=== Exercise ===
Your answer should consist of each line below that contains the string "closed".

=== Stored data ===
[Start of Attachment]
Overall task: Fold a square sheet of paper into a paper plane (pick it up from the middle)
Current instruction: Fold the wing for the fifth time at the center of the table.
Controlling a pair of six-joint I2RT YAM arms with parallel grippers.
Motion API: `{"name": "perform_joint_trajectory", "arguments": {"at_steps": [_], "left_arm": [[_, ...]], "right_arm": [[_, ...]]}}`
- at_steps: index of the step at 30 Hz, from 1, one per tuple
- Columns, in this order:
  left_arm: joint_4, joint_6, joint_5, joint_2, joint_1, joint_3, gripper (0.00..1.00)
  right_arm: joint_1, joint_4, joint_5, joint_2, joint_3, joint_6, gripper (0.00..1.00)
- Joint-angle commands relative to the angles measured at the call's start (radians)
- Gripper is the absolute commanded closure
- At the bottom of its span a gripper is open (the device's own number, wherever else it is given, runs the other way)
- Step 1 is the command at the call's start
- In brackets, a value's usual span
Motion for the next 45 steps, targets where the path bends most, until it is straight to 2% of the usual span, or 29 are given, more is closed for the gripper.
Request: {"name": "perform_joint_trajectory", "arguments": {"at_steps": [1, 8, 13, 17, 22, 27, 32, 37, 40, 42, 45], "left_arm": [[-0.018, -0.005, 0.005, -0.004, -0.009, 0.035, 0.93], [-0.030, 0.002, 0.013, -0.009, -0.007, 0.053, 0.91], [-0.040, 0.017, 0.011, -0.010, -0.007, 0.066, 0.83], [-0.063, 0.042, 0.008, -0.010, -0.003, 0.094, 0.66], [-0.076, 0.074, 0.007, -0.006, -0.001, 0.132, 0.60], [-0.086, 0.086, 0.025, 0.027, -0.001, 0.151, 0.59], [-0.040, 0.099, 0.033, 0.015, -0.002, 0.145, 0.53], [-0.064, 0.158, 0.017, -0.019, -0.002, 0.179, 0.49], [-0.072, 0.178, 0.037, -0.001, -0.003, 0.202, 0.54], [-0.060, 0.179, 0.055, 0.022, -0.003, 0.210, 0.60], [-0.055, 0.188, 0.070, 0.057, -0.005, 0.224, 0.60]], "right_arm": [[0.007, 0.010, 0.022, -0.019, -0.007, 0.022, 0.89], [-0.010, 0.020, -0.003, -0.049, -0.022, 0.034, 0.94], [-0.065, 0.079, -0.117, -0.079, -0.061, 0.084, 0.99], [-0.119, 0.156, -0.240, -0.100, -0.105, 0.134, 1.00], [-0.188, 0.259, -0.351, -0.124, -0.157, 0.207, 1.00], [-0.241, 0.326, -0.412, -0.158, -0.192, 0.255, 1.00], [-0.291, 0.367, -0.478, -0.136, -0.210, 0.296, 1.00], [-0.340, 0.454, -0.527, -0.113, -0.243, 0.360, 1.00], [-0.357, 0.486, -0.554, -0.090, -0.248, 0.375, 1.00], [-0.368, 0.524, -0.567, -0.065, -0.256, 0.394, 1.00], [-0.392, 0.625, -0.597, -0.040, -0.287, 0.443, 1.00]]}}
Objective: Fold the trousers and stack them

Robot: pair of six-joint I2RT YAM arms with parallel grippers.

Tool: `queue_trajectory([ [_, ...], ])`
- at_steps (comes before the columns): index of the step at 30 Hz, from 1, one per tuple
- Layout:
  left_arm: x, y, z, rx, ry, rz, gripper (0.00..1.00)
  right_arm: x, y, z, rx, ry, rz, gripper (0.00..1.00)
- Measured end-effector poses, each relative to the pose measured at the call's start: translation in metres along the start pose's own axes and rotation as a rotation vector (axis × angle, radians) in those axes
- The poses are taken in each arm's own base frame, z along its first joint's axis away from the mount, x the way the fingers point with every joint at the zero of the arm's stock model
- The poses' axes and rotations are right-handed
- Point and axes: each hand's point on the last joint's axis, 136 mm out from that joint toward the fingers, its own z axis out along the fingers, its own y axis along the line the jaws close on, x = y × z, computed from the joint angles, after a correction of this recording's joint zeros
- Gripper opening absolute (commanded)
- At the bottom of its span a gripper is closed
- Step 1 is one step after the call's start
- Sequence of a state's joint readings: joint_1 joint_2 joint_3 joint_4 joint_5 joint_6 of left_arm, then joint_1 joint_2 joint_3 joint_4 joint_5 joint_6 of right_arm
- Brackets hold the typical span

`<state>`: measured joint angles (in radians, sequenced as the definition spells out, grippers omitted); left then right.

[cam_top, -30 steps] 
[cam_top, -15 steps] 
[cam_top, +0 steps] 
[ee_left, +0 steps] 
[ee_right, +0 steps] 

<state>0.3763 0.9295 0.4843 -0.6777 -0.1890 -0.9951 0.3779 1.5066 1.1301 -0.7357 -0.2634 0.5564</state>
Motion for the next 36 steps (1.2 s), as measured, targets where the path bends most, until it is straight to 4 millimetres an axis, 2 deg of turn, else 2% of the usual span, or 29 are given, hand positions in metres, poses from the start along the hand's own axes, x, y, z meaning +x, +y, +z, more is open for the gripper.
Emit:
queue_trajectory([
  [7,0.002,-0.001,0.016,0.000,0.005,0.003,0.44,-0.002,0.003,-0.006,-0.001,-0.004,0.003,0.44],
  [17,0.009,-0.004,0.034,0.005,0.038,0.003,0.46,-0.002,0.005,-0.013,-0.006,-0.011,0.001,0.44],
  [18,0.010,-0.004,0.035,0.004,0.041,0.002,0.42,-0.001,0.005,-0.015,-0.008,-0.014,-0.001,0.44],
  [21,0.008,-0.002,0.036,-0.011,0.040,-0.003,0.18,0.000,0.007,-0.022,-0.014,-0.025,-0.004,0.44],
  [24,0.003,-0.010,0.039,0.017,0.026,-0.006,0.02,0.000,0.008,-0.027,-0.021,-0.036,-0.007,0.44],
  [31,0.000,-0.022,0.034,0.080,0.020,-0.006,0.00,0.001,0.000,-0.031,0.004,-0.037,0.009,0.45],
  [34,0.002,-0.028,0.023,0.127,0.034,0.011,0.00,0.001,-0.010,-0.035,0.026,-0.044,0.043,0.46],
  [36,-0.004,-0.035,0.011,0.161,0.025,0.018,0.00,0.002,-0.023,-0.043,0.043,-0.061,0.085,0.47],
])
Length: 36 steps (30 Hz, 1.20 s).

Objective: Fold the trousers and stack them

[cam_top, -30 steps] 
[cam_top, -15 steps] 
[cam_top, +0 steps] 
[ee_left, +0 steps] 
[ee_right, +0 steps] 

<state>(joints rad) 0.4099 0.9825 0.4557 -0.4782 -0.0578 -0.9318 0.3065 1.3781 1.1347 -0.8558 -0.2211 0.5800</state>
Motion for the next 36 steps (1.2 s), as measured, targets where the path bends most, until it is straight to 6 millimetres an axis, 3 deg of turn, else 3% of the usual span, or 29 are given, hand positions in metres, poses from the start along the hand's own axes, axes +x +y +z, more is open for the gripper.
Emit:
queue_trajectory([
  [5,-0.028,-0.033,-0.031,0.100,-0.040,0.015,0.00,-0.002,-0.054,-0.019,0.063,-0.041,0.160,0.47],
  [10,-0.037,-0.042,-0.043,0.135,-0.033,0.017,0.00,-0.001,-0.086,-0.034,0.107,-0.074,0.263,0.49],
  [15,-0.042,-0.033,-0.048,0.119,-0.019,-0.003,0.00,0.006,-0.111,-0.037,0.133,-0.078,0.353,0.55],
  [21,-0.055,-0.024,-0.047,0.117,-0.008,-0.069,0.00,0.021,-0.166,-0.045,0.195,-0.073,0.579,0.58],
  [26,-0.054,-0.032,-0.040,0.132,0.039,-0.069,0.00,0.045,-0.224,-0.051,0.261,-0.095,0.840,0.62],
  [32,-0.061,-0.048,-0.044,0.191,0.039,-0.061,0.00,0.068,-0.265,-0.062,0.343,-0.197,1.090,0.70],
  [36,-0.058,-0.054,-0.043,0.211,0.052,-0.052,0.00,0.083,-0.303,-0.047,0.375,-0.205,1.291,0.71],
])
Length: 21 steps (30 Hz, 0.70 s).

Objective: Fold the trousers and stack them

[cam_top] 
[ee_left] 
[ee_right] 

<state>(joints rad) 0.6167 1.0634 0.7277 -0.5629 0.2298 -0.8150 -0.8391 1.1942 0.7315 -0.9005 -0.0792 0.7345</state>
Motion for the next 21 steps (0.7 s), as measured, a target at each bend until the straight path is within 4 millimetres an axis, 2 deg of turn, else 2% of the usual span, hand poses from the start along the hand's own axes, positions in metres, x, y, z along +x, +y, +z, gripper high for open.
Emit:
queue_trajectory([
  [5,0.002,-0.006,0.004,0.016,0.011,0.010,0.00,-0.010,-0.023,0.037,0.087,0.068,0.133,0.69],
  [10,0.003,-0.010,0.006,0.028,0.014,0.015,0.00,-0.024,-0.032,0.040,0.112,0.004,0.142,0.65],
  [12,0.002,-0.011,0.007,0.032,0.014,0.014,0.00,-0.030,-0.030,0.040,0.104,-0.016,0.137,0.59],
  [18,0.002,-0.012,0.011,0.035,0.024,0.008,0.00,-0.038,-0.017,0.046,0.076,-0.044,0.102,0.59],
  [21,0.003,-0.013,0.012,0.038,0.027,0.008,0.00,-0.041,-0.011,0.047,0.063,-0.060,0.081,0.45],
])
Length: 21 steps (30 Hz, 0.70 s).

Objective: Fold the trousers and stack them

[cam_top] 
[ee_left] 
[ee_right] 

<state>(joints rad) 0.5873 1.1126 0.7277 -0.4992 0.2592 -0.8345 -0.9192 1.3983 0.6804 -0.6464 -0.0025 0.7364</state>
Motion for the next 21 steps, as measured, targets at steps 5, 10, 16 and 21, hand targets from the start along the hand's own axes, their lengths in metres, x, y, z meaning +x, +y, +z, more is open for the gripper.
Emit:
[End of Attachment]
=== Task result ===
Motion for the next 45 steps, targets where the path bends most, until it is straight to 2% of the usual span, or 29 are given, more is closed for the gripper.
- At the bottom of its span a gripper is closed

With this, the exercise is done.